The exercise calls for a faithful copy of all the data.

**Source material**

◇ ◇ ◇ ◇

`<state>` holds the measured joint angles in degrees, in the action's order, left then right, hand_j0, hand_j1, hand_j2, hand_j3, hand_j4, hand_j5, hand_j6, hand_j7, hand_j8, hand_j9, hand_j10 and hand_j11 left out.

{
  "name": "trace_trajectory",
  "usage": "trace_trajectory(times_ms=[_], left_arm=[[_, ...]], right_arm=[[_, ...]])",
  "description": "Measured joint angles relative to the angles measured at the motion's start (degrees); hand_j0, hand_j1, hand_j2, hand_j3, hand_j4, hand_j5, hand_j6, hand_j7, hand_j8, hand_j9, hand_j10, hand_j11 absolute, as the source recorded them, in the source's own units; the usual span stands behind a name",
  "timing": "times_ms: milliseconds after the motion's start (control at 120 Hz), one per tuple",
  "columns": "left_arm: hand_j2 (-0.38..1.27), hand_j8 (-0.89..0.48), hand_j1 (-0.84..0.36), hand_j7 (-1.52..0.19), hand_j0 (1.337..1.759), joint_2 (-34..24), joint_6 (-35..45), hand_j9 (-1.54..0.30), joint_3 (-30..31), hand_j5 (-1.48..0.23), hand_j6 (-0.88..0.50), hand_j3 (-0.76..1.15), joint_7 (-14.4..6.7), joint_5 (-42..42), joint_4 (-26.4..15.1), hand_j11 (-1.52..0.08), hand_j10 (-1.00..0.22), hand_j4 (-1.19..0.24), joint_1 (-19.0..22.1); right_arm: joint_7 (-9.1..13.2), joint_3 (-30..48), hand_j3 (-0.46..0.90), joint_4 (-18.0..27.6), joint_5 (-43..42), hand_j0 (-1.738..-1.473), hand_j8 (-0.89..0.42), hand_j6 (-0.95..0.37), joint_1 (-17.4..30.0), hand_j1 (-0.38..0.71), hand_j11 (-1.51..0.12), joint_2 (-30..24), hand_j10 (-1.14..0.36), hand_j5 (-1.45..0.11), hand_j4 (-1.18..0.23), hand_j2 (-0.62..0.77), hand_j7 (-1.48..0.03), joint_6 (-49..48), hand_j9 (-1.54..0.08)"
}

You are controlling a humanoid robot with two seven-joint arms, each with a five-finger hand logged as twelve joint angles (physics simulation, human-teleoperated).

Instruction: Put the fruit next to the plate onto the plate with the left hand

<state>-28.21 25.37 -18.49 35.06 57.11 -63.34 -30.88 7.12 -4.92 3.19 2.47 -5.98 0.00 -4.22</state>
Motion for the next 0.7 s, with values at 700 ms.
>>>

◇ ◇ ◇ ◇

**The answer**
`<state>` holds the measured joint angles in degrees, in the action's order, left then right, hand_j0, hand_j1, hand_j2, hand_j3, hand_j4, hand_j5, hand_j6, hand_j7, hand_j8, hand_j9, hand_j10 and hand_j11 left out.

{
  "name": "trace_trajectory",
  "usage": "trace_trajectory(times_ms=[_], left_arm=[[_, ...]], right_arm=[[_, ...]])",
  "description": "Measured joint angles relative to the angles measured at the motion's start (degrees); hand_j0, hand_j1, hand_j2, hand_j3, hand_j4, hand_j5, hand_j6, hand_j7, hand_j8, hand_j9, hand_j10, hand_j11 absolute, as the source recorded them, in the source's own units; the usual span stands behind a name",
  "timing": "times_ms: milliseconds after the motion's start (control at 120 Hz), one per tuple",
  "columns": "left_arm: hand_j2 (-0.38..1.27), hand_j8 (-0.89..0.48), hand_j1 (-0.84..0.36), hand_j7 (-1.52..0.19), hand_j0 (1.337..1.759), joint_2 (-34..24), joint_6 (-35..45), hand_j9 (-1.54..0.30), joint_3 (-30..31), hand_j5 (-1.48..0.23), hand_j6 (-0.88..0.50), hand_j3 (-0.76..1.15), joint_7 (-14.4..6.7), joint_5 (-42..42), joint_4 (-26.4..15.1), hand_j11 (-1.52..0.08), hand_j10 (-1.00..0.22), hand_j4 (-1.19..0.24), joint_1 (-19.0..22.1); right_arm: joint_7 (-9.1..13.2), joint_3 (-30..48), hand_j3 (-0.46..0.90), joint_4 (-18.0..27.6), joint_5 (-43..42), hand_j0 (-1.738..-1.473), hand_j8 (-0.89..0.42), hand_j6 (-0.95..0.37), joint_1 (-17.4..30.0), hand_j1 (-0.38..0.71), hand_j11 (-1.51..0.12), joint_2 (-30..24), hand_j10 (-1.14..0.36), hand_j5 (-1.45..0.11), hand_j4 (-1.18..0.23), hand_j2 (-0.62..0.77), hand_j7 (-1.48..0.03), joint_6 (-49..48), hand_j9 (-1.54..0.08)"
}

You are controlling a humanoid robot with two seven-joint arms, each with a five-finger hand logged as twelve joint angles (physics simulation, human-teleoperated).

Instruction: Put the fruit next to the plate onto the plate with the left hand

<state>-28.21 25.37 -18.49 35.06 57.11 -63.34 -30.88 7.12 -4.92 3.19 2.47 -5.98 0.00 -4.22</state>
Motion for the next 0.7 s, with values at 700 ms.
>>>

What was asked now has a complete answer.